As the USA enters another electoral cycle of primaries, donkeys and Electoral College shenanigans, we can anticipate an extended soap opera dominating media coverage. Unfortunately, this feeding frenzy is not limited to American TV. Each political season in the US sucks disproportionate quantities of journalistic oxygen from news content in the rest of the Anglosphere, thanks to the hegemony of America’s global commentariat.
While a few US citizens may be aware that their date system format is at variance with the rest of humanity, do they realise just how weird their political team colours have become?
Across the rest of the world, blue is the colour of conservatism while red belongs to progressive movements, associated with loyalist and radical traditions respectively. Less common political colours have a varied and sometimes ideologically conflicted history. Green can be Irish nationalist, Hellenic socialist, anti-apartheid, pro-environmentalist or pan-Islamic. Black has connections with fascism, with African-American civil rights and more recently with ISIS. Orange may indicate an Ulster loyalist, a Christian Democrat, a social democrat, a conservative Afrikaner or a Netherlands patriot. But red for conservatism? Only the Americans have achieved that, and for dumb-down reasons.
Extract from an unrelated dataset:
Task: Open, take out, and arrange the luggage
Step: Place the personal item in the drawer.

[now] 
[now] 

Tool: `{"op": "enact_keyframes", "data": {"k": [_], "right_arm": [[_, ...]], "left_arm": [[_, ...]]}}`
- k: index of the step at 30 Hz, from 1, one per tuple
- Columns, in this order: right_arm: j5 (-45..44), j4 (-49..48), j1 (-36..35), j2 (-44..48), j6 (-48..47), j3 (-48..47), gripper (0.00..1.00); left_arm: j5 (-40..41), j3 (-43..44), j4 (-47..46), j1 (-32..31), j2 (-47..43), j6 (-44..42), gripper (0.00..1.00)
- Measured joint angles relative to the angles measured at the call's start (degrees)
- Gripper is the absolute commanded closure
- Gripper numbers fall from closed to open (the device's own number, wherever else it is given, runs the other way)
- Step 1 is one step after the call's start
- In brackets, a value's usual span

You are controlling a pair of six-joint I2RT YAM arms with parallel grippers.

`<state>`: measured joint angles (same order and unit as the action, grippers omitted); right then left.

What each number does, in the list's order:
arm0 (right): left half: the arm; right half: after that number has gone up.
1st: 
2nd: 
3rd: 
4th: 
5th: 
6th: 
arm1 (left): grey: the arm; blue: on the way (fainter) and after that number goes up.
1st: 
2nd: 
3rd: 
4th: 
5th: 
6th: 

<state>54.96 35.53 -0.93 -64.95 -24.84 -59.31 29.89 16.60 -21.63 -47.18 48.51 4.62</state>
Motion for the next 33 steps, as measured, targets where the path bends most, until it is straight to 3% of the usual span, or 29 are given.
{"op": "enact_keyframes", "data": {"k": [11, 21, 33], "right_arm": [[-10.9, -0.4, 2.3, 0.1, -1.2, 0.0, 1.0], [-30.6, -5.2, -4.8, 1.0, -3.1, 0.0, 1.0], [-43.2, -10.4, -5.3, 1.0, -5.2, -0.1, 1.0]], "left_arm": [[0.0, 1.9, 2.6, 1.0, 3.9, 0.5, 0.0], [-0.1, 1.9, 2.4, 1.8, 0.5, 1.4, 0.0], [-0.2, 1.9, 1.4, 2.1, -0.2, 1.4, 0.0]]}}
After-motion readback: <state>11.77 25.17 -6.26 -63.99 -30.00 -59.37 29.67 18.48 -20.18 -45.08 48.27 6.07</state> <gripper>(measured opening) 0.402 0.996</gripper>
Until the 2000 election, when George W Bush was controversially declared the winner, political parties in the US stuck with the traditional blue-red bifurcation. In the 1950s, Republican Senator Joe McCarthy’s anti-communist witch-hunt was also known as the Red Scare. While the Cold War lasted, ‘reds’ were the bad guys (an updated version of the bad guy in a black hat from cowboy movies). But during later years of the Cold War, television networks in the US began to experiment with election-night graphics and candidate swatches. Why? Because bright colours rated well: content-lite and nuance-free. Networks could have used secondary hues like purple or orange but instead they preferred to stick with a long-standing British tradition of Tory blue and Labour red, imported decades before colour television. In the age of wall-to-wall TV coverage, Republicans and Democrats were equally happy to be red-white-and-blue but neither team wanted to be associated with just red, the commie colour. In practice this meant that networks often assigned red to the ‘other’ party, the one they weren’t backing. So in 1976 the NBC election broadcast used red for Ford and blue for Carter. Then in 1980, the same network used red for Carter and blue for Reagan. Most networks in that election stuck with traditional colour associations from Europe.
There are various theories for why the Republican Party has embraced red. One is based on alliteration, that it was a convenient mnemonic device for TV technicians. Another explanation is that because the 2000 election non-result dragged on for so long, with hanging and pregnant chads in Florida, those TV graphics using red for Republican and blue for Democrat became institutionalised. To this writer both theories sound rather glib, and dumb, which makes them equally likely to be true. In this version of Gresham’s Law, bad logic drives out good. Anyhow, we all know the real winner of the 2000 election was Fox News, who called the result for Bush, holding that dogged line until other networks capitulated. Fox became the nation’s red team, challenging its then orthodoxy. Ultimately red triumphed. Ignorance became strength. Anyone who didn’t like it was an enemy of freedom. Red was the new blue.
Today there are still conservatives in the US unhappy about this colour of choice, though not for post-Soviet connotations. They claim that red is a hot-headed irrational colour for fanatics. By contrast, blue suggests more dispassionate and managerial qualities. There might even be some substance to this. The way that Obama’s administration has played out does fit a cool blue mood, in contrast to the red-blooded hotheadedness of the Bush era. In any case, logic has long deserted the colour palette. For a decade and a half, US election coverage has adopted a discourse of ‘red’ versus ‘blue’ states, and this is now part of the politico-media lexicon. When colour association in language reaches this level of usage it’s hard to undo, despite examples to the contrary everywhere else in the world.
America is welcome to its political colour-blindness. The rest of us don’t need to follow.